▸ **TASK TO COMPLETE**:
Using the records beneath, say how many lines contain the word "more", without comment.
EXCERPTED DATA below:
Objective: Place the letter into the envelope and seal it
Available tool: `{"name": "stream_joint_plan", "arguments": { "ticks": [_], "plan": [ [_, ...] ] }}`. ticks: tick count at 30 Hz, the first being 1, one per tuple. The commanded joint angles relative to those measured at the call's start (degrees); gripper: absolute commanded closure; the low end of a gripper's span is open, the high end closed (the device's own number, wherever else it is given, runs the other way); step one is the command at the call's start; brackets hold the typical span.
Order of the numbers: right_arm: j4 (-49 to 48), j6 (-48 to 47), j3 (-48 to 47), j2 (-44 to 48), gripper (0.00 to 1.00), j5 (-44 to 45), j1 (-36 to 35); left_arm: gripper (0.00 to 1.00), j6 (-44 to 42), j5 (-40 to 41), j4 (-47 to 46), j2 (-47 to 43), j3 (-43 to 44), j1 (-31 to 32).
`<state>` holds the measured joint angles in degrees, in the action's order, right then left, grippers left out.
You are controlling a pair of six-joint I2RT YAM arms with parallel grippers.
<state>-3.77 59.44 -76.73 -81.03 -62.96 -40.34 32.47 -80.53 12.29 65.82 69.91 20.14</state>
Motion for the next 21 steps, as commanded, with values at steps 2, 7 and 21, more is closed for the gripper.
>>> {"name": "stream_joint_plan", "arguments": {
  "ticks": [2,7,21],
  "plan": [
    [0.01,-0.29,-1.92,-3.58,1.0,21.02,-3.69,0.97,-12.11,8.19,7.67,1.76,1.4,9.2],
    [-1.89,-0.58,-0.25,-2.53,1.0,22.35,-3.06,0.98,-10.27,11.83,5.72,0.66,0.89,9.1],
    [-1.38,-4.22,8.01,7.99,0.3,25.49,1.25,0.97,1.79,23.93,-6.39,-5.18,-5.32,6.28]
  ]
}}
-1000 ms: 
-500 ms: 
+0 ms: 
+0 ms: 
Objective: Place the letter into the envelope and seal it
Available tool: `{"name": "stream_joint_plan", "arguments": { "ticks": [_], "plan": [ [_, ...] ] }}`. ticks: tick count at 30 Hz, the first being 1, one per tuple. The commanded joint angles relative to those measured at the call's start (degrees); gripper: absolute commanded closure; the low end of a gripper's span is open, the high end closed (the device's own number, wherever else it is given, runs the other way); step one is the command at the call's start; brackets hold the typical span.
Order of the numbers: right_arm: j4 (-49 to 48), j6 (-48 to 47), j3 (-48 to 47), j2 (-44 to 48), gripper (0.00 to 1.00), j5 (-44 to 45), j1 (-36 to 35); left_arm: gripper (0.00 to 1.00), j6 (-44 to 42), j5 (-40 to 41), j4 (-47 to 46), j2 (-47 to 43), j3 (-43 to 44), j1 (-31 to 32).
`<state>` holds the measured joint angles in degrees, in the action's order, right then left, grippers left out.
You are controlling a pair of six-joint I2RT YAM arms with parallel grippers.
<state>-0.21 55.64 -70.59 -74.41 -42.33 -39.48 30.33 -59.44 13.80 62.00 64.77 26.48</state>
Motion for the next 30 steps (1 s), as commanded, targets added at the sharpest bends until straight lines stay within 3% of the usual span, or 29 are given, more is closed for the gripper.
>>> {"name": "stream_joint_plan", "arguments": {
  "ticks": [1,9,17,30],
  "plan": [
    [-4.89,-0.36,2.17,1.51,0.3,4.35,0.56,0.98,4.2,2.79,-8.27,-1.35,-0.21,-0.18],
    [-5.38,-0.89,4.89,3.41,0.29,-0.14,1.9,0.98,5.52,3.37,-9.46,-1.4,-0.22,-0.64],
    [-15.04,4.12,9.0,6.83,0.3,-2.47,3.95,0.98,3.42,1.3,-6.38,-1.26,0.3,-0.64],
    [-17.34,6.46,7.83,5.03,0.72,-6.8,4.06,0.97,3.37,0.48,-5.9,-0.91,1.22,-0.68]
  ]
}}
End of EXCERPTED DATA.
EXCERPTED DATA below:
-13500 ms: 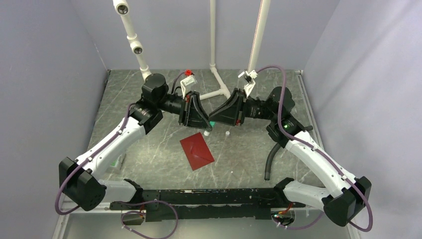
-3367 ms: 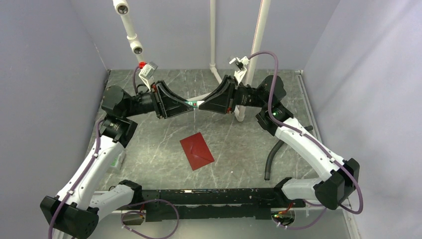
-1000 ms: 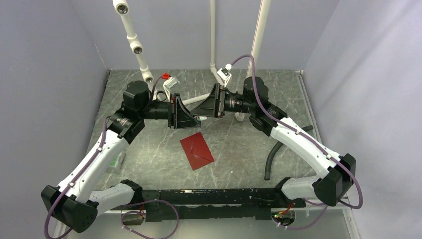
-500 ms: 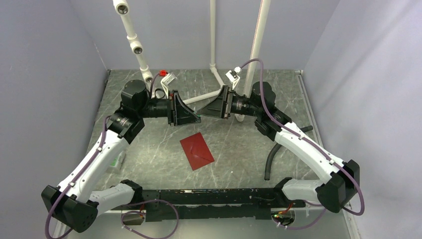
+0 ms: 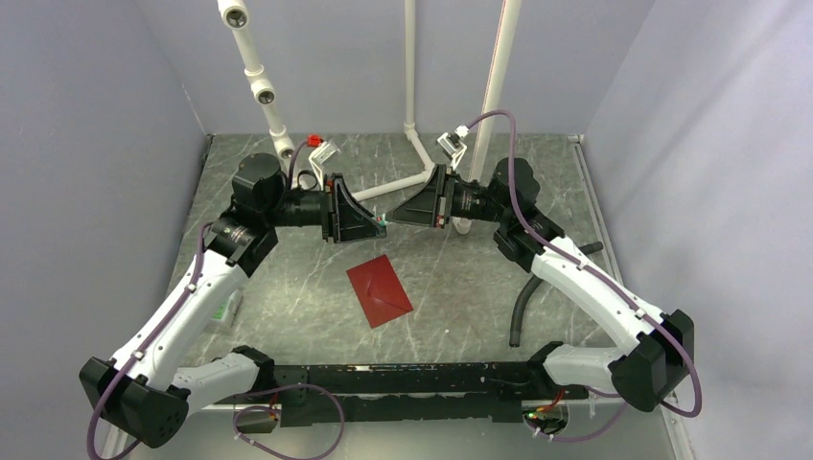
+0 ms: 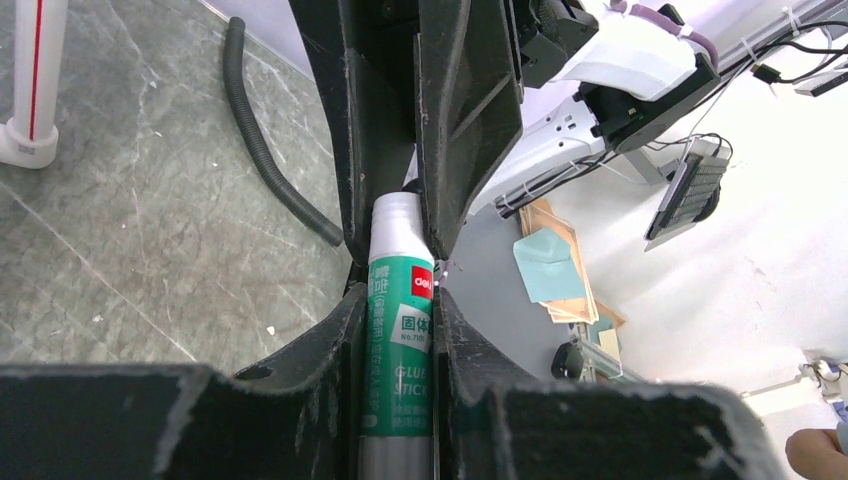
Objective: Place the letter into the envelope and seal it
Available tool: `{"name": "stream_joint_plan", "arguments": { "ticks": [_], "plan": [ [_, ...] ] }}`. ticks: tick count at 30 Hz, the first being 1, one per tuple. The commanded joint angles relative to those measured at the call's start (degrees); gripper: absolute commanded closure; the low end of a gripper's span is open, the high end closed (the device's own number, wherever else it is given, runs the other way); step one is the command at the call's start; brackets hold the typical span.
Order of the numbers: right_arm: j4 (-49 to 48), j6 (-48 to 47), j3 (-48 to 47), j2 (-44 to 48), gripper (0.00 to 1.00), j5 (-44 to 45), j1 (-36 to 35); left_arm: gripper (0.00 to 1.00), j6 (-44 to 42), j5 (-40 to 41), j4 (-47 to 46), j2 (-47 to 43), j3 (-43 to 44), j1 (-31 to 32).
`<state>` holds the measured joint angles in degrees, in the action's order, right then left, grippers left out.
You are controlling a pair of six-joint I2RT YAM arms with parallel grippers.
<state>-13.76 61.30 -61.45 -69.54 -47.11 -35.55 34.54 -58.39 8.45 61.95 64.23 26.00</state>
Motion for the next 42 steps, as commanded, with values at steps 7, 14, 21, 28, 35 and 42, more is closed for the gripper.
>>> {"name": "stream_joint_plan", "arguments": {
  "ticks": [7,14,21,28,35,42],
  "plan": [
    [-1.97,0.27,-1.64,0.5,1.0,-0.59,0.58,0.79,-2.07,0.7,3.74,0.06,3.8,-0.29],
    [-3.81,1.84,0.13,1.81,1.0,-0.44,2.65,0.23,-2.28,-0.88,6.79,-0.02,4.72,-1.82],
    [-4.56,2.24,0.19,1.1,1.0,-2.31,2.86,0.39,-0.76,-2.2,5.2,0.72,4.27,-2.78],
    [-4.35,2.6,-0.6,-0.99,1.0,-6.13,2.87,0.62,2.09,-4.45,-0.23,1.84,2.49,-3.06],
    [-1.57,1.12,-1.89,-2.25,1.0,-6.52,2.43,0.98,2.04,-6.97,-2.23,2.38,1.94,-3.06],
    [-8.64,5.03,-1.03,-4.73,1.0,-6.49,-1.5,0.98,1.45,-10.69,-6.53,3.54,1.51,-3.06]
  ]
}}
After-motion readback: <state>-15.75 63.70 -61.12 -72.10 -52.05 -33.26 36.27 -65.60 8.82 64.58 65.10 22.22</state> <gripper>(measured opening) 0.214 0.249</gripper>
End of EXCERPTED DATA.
▸ **FINAL ANSWER**:
3